Goal of the exercise
Write the listing below out again in full, dropping its pictures.

Given data
· · · · · · ·

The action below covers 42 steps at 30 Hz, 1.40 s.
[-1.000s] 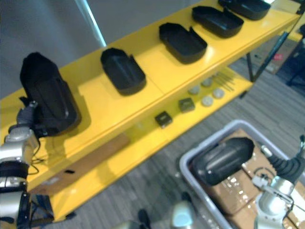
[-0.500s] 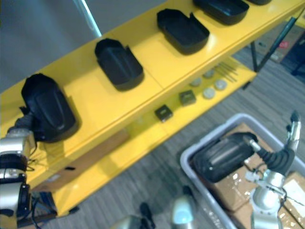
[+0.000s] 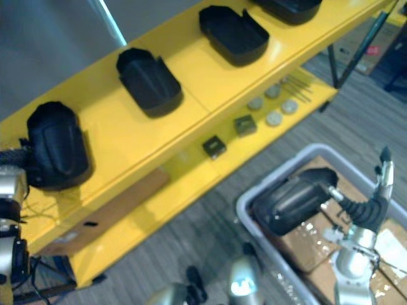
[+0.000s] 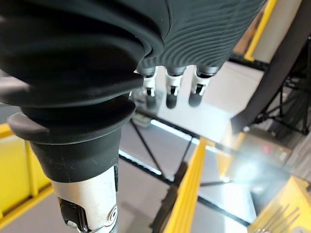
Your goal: Walk over and take plastic housings, then place them on the shelf
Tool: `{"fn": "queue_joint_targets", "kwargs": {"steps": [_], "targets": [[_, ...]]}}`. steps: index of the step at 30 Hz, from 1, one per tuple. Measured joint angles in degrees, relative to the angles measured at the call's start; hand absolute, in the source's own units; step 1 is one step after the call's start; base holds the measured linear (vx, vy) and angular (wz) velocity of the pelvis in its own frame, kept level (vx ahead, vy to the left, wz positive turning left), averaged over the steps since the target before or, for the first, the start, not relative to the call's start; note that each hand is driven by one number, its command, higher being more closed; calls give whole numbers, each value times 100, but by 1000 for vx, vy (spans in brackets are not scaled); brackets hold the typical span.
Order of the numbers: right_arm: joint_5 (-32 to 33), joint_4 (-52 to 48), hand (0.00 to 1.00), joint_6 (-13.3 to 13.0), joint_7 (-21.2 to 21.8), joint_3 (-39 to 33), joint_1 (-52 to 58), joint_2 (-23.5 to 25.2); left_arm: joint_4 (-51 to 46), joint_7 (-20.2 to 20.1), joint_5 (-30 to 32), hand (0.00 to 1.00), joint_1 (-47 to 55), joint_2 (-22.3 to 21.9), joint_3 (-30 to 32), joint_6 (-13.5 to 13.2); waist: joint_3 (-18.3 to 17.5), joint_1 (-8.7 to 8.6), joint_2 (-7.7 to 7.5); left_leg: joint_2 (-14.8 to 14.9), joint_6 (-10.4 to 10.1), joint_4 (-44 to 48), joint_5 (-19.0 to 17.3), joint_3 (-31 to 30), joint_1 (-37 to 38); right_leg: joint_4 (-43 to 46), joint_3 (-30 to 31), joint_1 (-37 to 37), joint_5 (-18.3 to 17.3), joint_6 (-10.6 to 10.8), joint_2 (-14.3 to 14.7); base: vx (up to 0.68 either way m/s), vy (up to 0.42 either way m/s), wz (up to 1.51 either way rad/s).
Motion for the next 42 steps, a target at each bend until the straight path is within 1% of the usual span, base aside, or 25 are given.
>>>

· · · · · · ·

Result for this task
The action below covers 42 steps at 30 Hz, 1.40 s.
[-1.000s] 
[-0.500s] 
[+0.000s] 
[+0.000s] 
Your goal: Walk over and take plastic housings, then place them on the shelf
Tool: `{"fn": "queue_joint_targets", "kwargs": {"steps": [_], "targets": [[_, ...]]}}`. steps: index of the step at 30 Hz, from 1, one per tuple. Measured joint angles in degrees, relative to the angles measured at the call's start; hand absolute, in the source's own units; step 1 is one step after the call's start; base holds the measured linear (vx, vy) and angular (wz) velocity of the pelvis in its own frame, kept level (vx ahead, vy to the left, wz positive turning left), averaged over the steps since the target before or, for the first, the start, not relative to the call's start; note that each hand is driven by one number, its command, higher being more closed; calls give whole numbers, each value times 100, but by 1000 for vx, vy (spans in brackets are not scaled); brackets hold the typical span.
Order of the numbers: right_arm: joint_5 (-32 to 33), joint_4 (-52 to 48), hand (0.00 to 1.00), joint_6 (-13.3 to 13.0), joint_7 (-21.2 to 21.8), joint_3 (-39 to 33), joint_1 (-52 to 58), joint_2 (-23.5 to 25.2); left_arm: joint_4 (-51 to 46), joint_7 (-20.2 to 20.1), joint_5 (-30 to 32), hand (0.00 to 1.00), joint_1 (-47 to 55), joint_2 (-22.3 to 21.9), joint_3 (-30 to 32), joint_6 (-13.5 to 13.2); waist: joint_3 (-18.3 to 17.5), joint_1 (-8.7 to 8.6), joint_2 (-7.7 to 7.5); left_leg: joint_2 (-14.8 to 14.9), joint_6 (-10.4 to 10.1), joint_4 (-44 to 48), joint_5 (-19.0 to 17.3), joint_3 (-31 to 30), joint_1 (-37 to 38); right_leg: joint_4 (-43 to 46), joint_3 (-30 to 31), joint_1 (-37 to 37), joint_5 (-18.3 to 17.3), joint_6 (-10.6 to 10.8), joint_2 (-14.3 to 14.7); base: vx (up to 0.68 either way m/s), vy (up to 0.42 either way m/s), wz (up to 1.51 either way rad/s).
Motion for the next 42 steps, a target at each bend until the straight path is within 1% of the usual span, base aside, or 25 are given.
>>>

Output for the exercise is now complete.